Curiosamente, constata-se uma vez mais que o Banco Mundial e outras agências similares têm muito mais poder de influência nas decisões sobre o que pode ou não acontecer em Moçambique do que o povo Moçambicano. E muito embora, como já dissemos, nada saibamos ainda sobre o dito projecto, arriscamo-nos a adivinhar que o papel do Banco Mundial não se resuma apenas a financiamento. Por certo estiveram envolvidos na sua concepção, assegurando que o seu apoio altruísta vai principalmente para aquilo que lhes interessa, como o agro-negócio e as plantações florestais – monoculturas de espécies exóticas – que teimam em denominar de reflorestamento.

“Serão criados mais de 5 mil empregos no trabalho de plantações florestais, através do reflorestamento de mais de 1 600 hectares de terras degradadas.”

Segundo a informação nos meios de comunicação, este projecto foi concebido pelo MITADER e será sustentado pelo Banco Mundial! O casamento perfeito!

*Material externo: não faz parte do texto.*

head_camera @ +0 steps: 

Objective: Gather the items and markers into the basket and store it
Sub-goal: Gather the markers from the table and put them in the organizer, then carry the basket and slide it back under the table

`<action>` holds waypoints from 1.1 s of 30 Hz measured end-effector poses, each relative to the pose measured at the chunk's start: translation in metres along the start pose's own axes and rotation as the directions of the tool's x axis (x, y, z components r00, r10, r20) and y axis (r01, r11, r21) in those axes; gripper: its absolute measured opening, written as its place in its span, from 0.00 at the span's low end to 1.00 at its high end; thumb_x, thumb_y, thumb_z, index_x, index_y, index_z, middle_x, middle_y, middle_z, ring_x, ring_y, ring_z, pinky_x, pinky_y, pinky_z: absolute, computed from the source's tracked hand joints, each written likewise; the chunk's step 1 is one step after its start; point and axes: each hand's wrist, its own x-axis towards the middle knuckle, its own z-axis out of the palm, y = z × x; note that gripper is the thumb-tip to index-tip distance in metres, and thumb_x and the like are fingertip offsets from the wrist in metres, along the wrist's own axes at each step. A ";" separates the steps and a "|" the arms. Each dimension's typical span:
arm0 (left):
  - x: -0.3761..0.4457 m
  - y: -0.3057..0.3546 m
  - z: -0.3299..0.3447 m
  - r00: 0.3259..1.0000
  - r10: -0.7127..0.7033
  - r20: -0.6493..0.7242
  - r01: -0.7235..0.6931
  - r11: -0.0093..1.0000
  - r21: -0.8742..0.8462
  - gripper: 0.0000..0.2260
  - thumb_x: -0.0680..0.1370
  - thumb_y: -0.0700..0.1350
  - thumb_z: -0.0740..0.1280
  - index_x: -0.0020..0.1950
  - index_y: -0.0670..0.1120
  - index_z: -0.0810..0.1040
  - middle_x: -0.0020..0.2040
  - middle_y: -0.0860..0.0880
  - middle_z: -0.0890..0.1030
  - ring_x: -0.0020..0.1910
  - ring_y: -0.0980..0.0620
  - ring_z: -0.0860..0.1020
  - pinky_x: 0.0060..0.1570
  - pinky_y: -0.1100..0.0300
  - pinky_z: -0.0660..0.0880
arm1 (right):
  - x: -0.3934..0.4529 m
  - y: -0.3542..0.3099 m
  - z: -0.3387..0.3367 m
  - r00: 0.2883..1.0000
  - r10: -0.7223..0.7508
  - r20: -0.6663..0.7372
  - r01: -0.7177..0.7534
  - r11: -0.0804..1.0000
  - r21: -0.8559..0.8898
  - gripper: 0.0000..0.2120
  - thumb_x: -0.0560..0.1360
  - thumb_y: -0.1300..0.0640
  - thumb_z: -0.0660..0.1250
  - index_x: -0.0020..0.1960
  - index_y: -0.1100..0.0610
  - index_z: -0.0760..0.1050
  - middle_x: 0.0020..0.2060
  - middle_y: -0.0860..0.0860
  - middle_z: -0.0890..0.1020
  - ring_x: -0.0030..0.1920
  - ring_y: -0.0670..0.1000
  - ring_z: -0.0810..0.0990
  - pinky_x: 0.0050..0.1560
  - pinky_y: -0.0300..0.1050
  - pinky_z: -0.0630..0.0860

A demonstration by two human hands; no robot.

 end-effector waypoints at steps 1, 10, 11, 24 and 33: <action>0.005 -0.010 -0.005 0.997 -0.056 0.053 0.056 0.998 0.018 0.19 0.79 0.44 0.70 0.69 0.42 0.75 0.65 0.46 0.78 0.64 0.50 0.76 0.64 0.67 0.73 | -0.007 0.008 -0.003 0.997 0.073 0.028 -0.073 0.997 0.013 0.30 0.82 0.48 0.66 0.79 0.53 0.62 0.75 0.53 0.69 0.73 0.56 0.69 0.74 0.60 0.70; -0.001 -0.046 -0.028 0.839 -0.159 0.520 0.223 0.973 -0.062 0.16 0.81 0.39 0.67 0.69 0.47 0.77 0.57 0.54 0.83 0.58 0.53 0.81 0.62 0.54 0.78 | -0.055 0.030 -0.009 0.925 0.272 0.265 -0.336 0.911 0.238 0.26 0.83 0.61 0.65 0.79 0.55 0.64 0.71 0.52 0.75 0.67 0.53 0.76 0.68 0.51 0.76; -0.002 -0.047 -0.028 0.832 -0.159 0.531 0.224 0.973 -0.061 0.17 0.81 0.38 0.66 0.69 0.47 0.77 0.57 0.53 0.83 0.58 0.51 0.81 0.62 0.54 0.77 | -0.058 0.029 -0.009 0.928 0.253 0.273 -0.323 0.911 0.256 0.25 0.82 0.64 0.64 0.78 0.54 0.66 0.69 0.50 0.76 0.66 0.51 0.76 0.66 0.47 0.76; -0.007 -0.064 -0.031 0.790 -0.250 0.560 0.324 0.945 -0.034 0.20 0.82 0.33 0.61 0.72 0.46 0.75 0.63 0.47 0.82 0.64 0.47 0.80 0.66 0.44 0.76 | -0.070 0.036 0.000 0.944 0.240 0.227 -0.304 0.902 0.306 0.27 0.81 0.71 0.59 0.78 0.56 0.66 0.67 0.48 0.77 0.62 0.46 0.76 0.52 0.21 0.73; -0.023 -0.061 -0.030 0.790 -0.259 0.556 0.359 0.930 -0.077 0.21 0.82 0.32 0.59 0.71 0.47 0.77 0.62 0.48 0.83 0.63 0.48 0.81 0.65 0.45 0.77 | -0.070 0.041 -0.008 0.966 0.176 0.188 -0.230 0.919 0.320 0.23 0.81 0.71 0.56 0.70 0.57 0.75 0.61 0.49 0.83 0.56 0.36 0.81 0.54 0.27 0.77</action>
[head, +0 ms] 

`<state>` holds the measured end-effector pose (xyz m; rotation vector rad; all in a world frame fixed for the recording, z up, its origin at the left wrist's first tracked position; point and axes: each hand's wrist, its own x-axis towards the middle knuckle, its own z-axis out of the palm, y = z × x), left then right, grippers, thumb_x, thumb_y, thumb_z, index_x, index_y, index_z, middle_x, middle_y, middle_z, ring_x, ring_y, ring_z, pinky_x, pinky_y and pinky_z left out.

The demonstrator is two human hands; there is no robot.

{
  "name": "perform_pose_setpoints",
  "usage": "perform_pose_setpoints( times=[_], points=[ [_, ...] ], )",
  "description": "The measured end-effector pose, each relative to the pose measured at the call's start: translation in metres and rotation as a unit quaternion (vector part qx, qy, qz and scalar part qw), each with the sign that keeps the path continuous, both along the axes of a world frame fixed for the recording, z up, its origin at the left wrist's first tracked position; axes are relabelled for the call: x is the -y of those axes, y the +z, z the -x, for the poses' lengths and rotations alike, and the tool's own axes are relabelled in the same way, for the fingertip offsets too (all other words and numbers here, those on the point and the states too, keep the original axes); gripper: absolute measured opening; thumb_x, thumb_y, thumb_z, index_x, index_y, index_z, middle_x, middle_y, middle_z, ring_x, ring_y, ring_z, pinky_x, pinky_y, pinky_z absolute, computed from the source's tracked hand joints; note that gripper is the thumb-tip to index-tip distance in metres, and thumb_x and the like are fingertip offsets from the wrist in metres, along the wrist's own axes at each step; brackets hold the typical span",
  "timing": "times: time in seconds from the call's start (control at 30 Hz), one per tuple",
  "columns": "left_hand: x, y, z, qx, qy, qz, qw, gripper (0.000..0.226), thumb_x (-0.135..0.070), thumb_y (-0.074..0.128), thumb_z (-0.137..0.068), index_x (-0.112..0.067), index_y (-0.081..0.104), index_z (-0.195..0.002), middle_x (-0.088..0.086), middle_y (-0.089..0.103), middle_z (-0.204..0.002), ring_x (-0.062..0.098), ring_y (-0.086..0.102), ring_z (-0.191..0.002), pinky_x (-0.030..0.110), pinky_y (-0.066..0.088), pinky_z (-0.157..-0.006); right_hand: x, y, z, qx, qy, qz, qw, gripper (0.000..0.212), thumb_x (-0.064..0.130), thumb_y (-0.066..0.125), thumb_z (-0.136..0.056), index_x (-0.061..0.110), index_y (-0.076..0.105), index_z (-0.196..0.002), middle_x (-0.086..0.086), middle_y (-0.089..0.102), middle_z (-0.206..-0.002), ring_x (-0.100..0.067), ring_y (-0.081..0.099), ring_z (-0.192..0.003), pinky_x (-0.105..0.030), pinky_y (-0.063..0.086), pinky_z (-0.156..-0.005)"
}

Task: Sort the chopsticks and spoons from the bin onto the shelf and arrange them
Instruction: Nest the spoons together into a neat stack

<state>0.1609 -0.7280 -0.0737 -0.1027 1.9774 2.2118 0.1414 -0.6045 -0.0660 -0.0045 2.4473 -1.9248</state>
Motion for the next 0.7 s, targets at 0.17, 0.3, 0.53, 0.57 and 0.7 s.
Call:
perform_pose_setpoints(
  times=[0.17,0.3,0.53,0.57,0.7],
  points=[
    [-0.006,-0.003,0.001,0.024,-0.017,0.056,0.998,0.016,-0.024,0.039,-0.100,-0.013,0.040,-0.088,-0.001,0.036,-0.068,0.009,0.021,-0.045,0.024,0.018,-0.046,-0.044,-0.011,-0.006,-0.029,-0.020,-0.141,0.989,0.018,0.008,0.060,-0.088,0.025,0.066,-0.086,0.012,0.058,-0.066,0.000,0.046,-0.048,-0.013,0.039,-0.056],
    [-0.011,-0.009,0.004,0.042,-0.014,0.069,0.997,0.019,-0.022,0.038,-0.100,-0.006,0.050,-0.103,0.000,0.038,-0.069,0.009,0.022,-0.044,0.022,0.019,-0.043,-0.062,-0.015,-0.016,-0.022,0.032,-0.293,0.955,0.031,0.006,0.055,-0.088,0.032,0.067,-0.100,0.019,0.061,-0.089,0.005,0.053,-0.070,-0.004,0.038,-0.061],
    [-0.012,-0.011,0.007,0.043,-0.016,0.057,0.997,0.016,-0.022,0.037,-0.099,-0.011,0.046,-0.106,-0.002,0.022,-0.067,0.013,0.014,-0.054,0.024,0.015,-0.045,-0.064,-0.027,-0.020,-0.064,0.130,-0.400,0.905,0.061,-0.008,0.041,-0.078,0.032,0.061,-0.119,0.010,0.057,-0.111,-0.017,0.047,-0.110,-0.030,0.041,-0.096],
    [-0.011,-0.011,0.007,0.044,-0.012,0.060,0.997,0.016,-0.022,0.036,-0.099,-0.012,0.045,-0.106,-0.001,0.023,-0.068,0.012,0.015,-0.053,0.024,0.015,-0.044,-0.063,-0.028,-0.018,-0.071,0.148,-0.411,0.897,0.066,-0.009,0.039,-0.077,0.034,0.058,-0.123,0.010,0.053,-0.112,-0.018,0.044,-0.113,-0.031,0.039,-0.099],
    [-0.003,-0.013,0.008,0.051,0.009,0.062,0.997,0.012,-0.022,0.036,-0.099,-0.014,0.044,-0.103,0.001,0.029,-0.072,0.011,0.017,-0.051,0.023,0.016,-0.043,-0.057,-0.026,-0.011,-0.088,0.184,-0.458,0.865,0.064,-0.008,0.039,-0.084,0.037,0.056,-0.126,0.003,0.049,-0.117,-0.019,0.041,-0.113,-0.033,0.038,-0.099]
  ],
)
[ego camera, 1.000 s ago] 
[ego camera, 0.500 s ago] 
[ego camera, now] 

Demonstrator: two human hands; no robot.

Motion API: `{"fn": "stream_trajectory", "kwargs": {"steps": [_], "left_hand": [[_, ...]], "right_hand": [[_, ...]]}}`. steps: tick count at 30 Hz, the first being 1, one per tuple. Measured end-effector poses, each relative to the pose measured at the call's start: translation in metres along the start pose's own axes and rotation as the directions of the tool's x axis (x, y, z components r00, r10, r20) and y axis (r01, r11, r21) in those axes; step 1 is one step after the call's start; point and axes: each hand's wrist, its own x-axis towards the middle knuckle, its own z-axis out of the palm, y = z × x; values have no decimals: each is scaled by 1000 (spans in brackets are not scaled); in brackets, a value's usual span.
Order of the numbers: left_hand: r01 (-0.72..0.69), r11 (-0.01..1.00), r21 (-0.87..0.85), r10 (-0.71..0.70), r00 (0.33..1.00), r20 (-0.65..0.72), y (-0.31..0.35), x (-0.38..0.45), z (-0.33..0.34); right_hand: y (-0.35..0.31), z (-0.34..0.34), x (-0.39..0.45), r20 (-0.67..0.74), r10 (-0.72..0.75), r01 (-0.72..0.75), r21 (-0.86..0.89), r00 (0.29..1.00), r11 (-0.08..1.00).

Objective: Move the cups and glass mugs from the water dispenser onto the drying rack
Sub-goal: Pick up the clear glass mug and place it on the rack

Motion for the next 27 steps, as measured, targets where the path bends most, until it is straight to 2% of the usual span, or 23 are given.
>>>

Ou seja, estamos em dívida para com o nosso governo (e não é dessa dívida oculta e ilegal que falamos)! Devemos-lhe um profundo agradecimento por nos presentear com mais um projecto para reduzir a pobreza já preparadinho e prontinho a consumir. Livre de fardos como pensar nestas coisas de desenvolvimento, pensar em estratégias inclusivas e participativas, pensar em como assegurar que as prioridades do campesinato são devidamente incluídas, e até de pensar em como queremos dispor dos nossos recursos e como queremos ver o nosso país nos próximos anos.

Para já, vamos aguardar que o entusiasmo se dissipe para podermos então tentar perceber como é que este mega projecto supostamente vai funcionar e, acima de tudo, como é que – ao contrário dos muitos outros que no passado surgiram da mesma forma, carregados das mesmas promessas e com idênticos rios de dinheiro para implementar – este vai finalmente tirar os moçambicanos da pobreza?

Quem até hoje saiu da pobreza na fantástica revolução verde? Quem saiu da pobreza a cultivar jatropha ou os demais biocombustíveis? Quem será que vai ganhar com o Prosavana? Alguém sempre lucra, mas quem? E a que custo? Quantas centenas de milhares de Moçambicanos “custam” estes projectos prontos com beneficiários incógnitos?

E embora, infelizmente, os equívocos e as falhas na comunicação sejam demasiadamente invocados para justificar a oposição da sociedade civil a tantos mega projectos, – apesar de nunca constituírem a razão principal – insiste-se em continuar a fazer as coisas na penumbra. Onde está a informação oficial sobre o projecto? Já foi inaugurado; já está a ser propagandeado na comunicação social; mas não está disponível nas páginas electrónicas das entidades envolvidas e sabe-se apenas o que foi noticiado.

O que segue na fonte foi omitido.